Can a place without a name be a place?
Perhaps I simply seek what is familiar in the unfathomable but the topography of Intaki Syndicate space reminds me of the landscape of my childhood. To me, the whole region is dominated by the unscalable peaks of The Cord Of The Elements, which shape Syndicate’s habitable space into a looping river valley with its great bend at Poitot and numerous tributaries running down from the primordial heights of The Cord to join the main stream.
One such tributary rises among The Cord’s the most forbidding heights, which separate Syndicate from Solitude, and flows down through the constellations of JQV5-9 and MK7-AO to the great confluence of M2-CF1. This area’s sense of being surrounded by an elemental wilderness with a single route to the wider world reminds me of the mountain valley in which I was raised and has drawn me since I first came across it in YC119.
A custom observed by the Syndicate since its foundation is not to name systems and constellations in order to commemorate the destruction of our original colonies on Poitot III by the Federal Navy. This choice reflects Syndicate’s original tragedy and marks a standing rebuke of the Tovil Trial’s failure to address Duvalier’s crimes against the exiles. However fitting the choice, DED’s impersonal navigational codes fail to do justice to the vibrant communities that have not only survived but flourished in the valleys carved into The Cord. I will, perhaps, describe “JQV5-9 and MK7-AO” in more detail in another post but without a name it seems hard to know where to start.

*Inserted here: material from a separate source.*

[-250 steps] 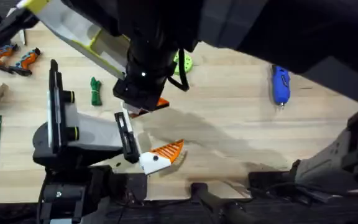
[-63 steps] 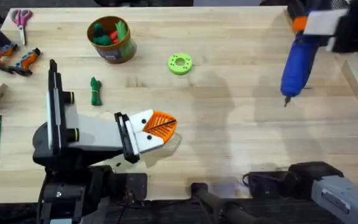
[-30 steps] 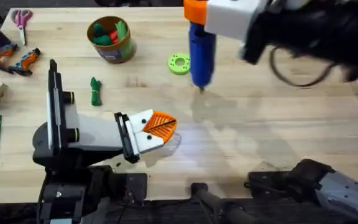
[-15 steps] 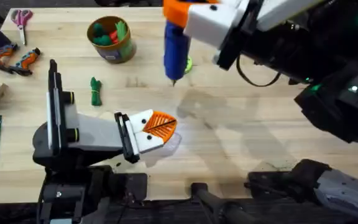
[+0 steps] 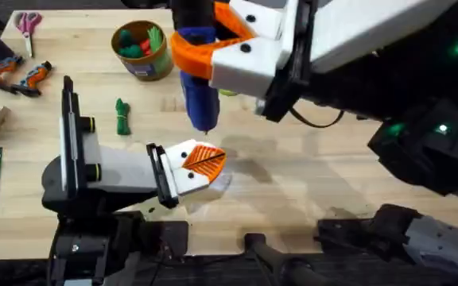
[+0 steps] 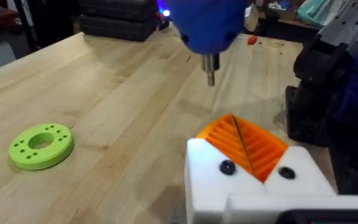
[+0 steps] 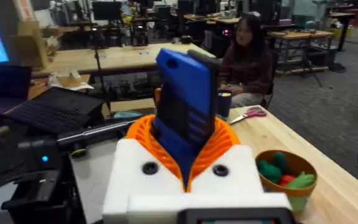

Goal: Pick up the gripper from the table and insert it into the empty holder that is missing its gripper. Then pick up a screw, insert it into the mounting hole, and use the screwdriver to tighten it. Finally, clean up the table by picking up the vegetable and placing it into the bucket.

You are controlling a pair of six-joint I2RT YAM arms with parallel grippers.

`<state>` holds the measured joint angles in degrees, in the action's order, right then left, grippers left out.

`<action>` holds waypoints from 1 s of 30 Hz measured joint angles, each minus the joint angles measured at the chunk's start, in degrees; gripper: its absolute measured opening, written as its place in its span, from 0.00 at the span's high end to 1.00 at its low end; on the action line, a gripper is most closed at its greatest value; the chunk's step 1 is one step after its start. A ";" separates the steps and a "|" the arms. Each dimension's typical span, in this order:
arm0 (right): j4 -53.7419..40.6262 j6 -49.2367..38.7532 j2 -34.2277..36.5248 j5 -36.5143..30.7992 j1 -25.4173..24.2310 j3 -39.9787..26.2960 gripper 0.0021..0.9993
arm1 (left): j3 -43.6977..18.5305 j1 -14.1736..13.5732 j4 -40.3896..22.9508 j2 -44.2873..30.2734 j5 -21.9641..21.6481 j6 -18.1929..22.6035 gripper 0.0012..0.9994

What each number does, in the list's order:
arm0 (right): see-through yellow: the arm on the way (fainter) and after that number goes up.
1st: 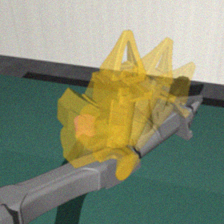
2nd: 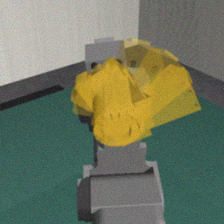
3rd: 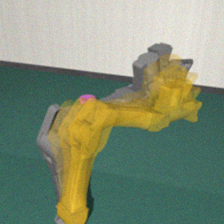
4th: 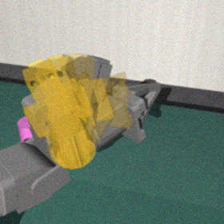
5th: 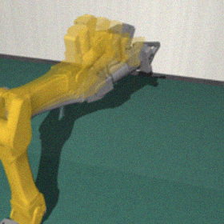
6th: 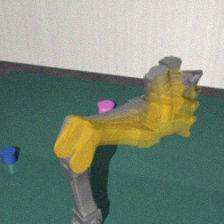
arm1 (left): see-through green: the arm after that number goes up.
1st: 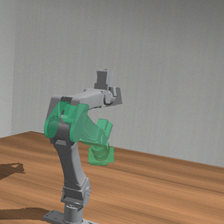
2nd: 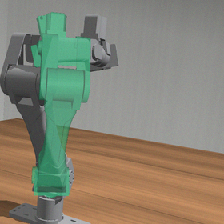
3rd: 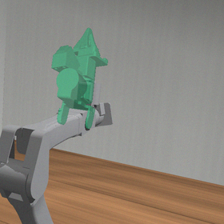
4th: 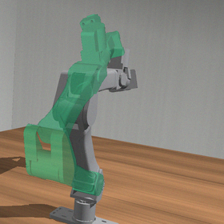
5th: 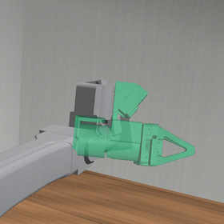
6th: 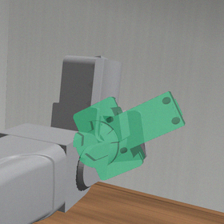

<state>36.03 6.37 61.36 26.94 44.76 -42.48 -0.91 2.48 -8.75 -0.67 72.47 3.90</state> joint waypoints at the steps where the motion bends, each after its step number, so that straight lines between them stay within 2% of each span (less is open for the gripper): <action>1: 0.00 -0.02 0.00 0.08 0.15 0.00 0.97 | 0.00 0.00 0.00 0.00 0.00 -0.01 0.99; 8: 2.65 -0.23 0.87 0.11 1.41 0.00 0.97 | 0.00 0.00 0.00 0.00 0.00 -0.01 0.99; 18: 9.49 -0.41 7.74 0.15 6.06 0.00 0.97 | 0.00 0.00 0.00 0.00 0.00 0.00 0.99; 30: 10.27 -2.98 8.13 4.62 6.36 0.00 0.97 | 0.00 0.00 0.00 0.00 0.00 0.00 0.99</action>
<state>46.30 3.39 69.49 31.56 51.11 -42.48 -0.91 2.48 -8.75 -0.67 72.47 3.90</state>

Place names have a certain power to them, they resonate with history, identity and community. Without names, Syndicate’s communities seem somehow less than others. I am not sure whether our custom should be abandoned in the spirit of looking forward or the Federation’s President should, as her first anniversary in office approaches, make good on her promise not to neglect the periphery and redress that which the Tovil Trials ignored. Perhaps both need to happen together but all that aside, I ask, what is in a name to you?